◆ Exercise directions
Give the listing again in full, matching it character for character.

+ + + + +

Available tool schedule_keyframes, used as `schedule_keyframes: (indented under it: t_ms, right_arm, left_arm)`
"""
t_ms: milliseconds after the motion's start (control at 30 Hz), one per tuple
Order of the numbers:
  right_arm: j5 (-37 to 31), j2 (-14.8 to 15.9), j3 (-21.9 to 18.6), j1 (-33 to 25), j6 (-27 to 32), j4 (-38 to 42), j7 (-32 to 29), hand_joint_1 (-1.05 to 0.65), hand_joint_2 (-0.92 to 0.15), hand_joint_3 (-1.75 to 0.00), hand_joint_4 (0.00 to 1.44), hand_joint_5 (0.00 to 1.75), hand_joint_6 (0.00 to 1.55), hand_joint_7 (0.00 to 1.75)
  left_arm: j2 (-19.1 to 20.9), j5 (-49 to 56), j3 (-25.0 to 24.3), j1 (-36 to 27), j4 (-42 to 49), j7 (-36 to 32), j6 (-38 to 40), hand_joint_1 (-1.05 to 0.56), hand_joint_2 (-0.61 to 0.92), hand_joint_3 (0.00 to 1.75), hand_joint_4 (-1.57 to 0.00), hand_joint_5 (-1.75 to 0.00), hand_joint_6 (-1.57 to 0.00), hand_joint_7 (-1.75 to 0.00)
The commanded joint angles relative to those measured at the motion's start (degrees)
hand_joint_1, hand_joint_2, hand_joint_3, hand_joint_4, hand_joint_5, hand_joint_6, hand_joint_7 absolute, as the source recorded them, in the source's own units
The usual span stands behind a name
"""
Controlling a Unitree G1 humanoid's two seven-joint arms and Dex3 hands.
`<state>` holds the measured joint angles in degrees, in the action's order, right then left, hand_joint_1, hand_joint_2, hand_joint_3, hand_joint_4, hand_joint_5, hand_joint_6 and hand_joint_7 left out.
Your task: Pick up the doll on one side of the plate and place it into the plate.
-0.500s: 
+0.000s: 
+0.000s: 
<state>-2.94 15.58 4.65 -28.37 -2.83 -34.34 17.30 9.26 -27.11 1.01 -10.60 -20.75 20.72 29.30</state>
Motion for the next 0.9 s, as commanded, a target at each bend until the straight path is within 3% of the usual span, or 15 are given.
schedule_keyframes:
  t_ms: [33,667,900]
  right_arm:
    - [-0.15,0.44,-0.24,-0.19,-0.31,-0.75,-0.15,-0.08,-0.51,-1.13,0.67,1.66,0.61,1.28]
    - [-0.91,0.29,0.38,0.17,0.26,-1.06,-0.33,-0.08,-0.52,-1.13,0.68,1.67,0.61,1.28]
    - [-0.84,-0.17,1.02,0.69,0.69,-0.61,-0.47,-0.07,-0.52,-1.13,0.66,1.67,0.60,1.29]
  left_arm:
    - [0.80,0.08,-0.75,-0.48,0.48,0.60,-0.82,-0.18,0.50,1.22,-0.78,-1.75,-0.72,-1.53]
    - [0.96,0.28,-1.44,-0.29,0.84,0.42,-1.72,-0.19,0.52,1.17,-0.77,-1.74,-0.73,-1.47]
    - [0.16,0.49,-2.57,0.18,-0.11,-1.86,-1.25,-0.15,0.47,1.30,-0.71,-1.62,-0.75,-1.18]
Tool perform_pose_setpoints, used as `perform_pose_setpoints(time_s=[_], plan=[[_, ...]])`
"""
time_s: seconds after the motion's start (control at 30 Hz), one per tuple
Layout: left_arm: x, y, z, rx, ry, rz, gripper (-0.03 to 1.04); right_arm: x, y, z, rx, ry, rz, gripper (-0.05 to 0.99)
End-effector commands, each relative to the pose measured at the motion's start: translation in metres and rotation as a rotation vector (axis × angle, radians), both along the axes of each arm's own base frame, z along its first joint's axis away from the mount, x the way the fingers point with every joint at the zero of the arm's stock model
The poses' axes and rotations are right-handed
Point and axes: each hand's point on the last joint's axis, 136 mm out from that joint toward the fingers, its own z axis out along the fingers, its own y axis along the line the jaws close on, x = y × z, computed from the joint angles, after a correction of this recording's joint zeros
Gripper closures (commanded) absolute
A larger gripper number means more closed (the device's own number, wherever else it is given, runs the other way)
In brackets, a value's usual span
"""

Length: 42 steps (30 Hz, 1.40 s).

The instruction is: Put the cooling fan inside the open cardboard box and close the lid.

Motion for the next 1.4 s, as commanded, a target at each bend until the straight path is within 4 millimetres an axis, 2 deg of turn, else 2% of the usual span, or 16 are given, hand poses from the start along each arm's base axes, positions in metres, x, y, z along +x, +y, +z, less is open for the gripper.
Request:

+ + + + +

◆ Answer to the exercise
Available tool schedule_keyframes, used as `schedule_keyframes: (indented under it: t_ms, right_arm, left_arm)`
"""
t_ms: milliseconds after the motion's start (control at 30 Hz), one per tuple
Order of the numbers:
  right_arm: j5 (-37 to 31), j2 (-14.8 to 15.9), j3 (-21.9 to 18.6), j1 (-33 to 25), j6 (-27 to 32), j4 (-38 to 42), j7 (-32 to 29), hand_joint_1 (-1.05 to 0.65), hand_joint_2 (-0.92 to 0.15), hand_joint_3 (-1.75 to 0.00), hand_joint_4 (0.00 to 1.44), hand_joint_5 (0.00 to 1.75), hand_joint_6 (0.00 to 1.55), hand_joint_7 (0.00 to 1.75)
  left_arm: j2 (-19.1 to 20.9), j5 (-49 to 56), j3 (-25.0 to 24.3), j1 (-36 to 27), j4 (-42 to 49), j7 (-36 to 32), j6 (-38 to 40), hand_joint_1 (-1.05 to 0.56), hand_joint_2 (-0.61 to 0.92), hand_joint_3 (0.00 to 1.75), hand_joint_4 (-1.57 to 0.00), hand_joint_5 (-1.75 to 0.00), hand_joint_6 (-1.57 to 0.00), hand_joint_7 (-1.75 to 0.00)
The commanded joint angles relative to those measured at the motion's start (degrees)
hand_joint_1, hand_joint_2, hand_joint_3, hand_joint_4, hand_joint_5, hand_joint_6, hand_joint_7 absolute, as the source recorded them, in the source's own units
The usual span stands behind a name
"""
Controlling a Unitree G1 humanoid's two seven-joint arms and Dex3 hands.
`<state>` holds the measured joint angles in degrees, in the action's order, right then left, hand_joint_1, hand_joint_2, hand_joint_3, hand_joint_4, hand_joint_5, hand_joint_6 and hand_joint_7 left out.
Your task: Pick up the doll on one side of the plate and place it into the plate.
-0.500s: 
+0.000s: 
+0.000s: 
<state>-2.94 15.58 4.65 -28.37 -2.83 -34.34 17.30 9.26 -27.11 1.01 -10.60 -20.75 20.72 29.30</state>
Motion for the next 0.9 s, as commanded, a target at each bend until the straight path is within 3% of the usual span, or 15 are given.
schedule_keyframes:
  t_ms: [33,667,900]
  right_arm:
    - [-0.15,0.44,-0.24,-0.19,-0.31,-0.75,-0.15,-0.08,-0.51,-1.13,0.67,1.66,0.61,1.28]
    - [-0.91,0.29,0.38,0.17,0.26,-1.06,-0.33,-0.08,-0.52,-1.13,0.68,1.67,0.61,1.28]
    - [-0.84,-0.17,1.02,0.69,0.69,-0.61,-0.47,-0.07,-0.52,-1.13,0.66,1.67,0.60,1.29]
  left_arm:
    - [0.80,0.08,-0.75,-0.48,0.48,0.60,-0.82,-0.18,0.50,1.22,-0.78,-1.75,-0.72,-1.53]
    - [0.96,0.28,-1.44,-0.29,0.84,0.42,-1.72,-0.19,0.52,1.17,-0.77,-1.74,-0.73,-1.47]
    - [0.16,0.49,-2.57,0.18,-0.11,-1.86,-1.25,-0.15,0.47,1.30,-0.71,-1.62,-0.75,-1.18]
Tool perform_pose_setpoints, used as `perform_pose_setpoints(time_s=[_], plan=[[_, ...]])`
"""
time_s: seconds after the motion's start (control at 30 Hz), one per tuple
Layout: left_arm: x, y, z, rx, ry, rz, gripper (-0.03 to 1.04); right_arm: x, y, z, rx, ry, rz, gripper (-0.05 to 0.99)
End-effector commands, each relative to the pose measured at the motion's start: translation in metres and rotation as a rotation vector (axis × angle, radians), both along the axes of each arm's own base frame, z along its first joint's axis away from the mount, x the way the fingers point with every joint at the zero of the arm's stock model
The poses' axes and rotations are right-handed
Point and axes: each hand's point on the last joint's axis, 136 mm out from that joint toward the fingers, its own z axis out along the fingers, its own y axis along the line the jaws close on, x = y × z, computed from the joint angles, after a correction of this recording's joint zeros
Gripper closures (commanded) absolute
A larger gripper number means more closed (the device's own number, wherever else it is given, runs the other way)
In brackets, a value's usual span
"""

Length: 42 steps (30 Hz, 1.40 s).

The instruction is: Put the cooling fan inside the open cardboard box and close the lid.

Motion for the next 1.4 s, as commanded, a target at each bend until the straight path is within 4 millimetres an axis, 2 deg of turn, else 2% of the usual span, or 16 are given, hand poses from the start along each arm's base axes, positions in metres, x, y, z along +x, +y, +z, less is open for the gripper.
Request:

The output requires nothing else.